» GOAL OF THE EXERCISE
Could you return all of the data exactly as given?

» DATA BELOW
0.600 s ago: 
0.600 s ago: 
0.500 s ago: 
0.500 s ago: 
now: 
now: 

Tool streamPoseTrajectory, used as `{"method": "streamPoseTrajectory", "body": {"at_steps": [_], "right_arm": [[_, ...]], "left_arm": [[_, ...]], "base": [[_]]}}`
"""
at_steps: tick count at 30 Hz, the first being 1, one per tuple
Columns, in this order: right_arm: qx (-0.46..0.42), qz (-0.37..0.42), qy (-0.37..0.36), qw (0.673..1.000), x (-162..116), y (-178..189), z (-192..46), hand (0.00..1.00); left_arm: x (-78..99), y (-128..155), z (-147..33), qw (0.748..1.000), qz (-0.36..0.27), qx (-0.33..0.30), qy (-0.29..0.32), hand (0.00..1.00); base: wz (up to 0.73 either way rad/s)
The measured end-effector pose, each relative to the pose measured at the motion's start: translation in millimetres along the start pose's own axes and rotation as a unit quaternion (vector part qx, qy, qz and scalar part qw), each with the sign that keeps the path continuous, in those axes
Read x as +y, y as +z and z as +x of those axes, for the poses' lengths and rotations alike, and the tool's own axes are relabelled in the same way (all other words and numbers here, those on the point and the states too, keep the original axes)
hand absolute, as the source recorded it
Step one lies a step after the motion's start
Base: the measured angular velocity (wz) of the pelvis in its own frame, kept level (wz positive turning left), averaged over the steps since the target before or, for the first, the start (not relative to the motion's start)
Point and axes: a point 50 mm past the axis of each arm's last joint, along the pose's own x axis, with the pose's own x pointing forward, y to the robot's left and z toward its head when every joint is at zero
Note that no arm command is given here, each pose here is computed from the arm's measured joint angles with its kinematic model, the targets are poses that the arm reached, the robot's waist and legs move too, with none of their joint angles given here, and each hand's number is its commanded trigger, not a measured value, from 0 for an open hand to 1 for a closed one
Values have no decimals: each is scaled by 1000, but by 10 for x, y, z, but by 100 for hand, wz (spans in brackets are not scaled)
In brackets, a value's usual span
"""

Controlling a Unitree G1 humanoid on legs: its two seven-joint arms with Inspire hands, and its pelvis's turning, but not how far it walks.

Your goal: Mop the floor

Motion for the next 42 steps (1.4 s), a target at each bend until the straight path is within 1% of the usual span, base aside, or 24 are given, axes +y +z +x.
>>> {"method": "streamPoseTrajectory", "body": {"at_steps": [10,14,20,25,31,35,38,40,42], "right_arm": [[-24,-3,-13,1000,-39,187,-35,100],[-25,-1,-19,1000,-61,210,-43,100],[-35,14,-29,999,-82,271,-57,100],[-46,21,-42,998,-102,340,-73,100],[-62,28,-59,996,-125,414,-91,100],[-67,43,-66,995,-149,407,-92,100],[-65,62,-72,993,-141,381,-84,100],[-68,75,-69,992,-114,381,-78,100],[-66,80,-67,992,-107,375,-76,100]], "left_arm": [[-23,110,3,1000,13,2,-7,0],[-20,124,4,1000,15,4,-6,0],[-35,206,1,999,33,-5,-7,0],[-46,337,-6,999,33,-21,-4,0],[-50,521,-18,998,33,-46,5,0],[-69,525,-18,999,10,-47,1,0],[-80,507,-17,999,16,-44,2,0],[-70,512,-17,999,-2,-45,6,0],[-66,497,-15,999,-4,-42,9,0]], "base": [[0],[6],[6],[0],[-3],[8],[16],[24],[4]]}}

» ANSWER BOX
0.600 s ago: 
0.600 s ago: 
0.500 s ago: 
0.500 s ago: 
now: 
now: 

Tool streamPoseTrajectory, used as `{"method": "streamPoseTrajectory", "body": {"at_steps": [_], "right_arm": [[_, ...]], "left_arm": [[_, ...]], "base": [[_]]}}`
"""
at_steps: tick count at 30 Hz, the first being 1, one per tuple
Columns, in this order: right_arm: qx (-0.46..0.42), qz (-0.37..0.42), qy (-0.37..0.36), qw (0.673..1.000), x (-162..116), y (-178..189), z (-192..46), hand (0.00..1.00); left_arm: x (-78..99), y (-128..155), z (-147..33), qw (0.748..1.000), qz (-0.36..0.27), qx (-0.33..0.30), qy (-0.29..0.32), hand (0.00..1.00); base: wz (up to 0.73 either way rad/s)
The measured end-effector pose, each relative to the pose measured at the motion's start: translation in millimetres along the start pose's own axes and rotation as a unit quaternion (vector part qx, qy, qz and scalar part qw), each with the sign that keeps the path continuous, in those axes
Read x as +y, y as +z and z as +x of those axes, for the poses' lengths and rotations alike, and the tool's own axes are relabelled in the same way (all other words and numbers here, those on the point and the states too, keep the original axes)
hand absolute, as the source recorded it
Step one lies a step after the motion's start
Base: the measured angular velocity (wz) of the pelvis in its own frame, kept level (wz positive turning left), averaged over the steps since the target before or, for the first, the start (not relative to the motion's start)
Point and axes: a point 50 mm past the axis of each arm's last joint, along the pose's own x axis, with the pose's own x pointing forward, y to the robot's left and z toward its head when every joint is at zero
Note that no arm command is given here, each pose here is computed from the arm's measured joint angles with its kinematic model, the targets are poses that the arm reached, the robot's waist and legs move too, with none of their joint angles given here, and each hand's number is its commanded trigger, not a measured value, from 0 for an open hand to 1 for a closed one
Values have no decimals: each is scaled by 1000, but by 10 for x, y, z, but by 100 for hand, wz (spans in brackets are not scaled)
In brackets, a value's usual span
"""

Controlling a Unitree G1 humanoid on legs: its two seven-joint arms with Inspire hands, and its pelvis's turning, but not how far it walks.

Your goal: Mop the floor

Motion for the next 42 steps (1.4 s), a target at each bend until the straight path is within 1% of the usual span, base aside, or 24 are given, axes +y +z +x.
>>> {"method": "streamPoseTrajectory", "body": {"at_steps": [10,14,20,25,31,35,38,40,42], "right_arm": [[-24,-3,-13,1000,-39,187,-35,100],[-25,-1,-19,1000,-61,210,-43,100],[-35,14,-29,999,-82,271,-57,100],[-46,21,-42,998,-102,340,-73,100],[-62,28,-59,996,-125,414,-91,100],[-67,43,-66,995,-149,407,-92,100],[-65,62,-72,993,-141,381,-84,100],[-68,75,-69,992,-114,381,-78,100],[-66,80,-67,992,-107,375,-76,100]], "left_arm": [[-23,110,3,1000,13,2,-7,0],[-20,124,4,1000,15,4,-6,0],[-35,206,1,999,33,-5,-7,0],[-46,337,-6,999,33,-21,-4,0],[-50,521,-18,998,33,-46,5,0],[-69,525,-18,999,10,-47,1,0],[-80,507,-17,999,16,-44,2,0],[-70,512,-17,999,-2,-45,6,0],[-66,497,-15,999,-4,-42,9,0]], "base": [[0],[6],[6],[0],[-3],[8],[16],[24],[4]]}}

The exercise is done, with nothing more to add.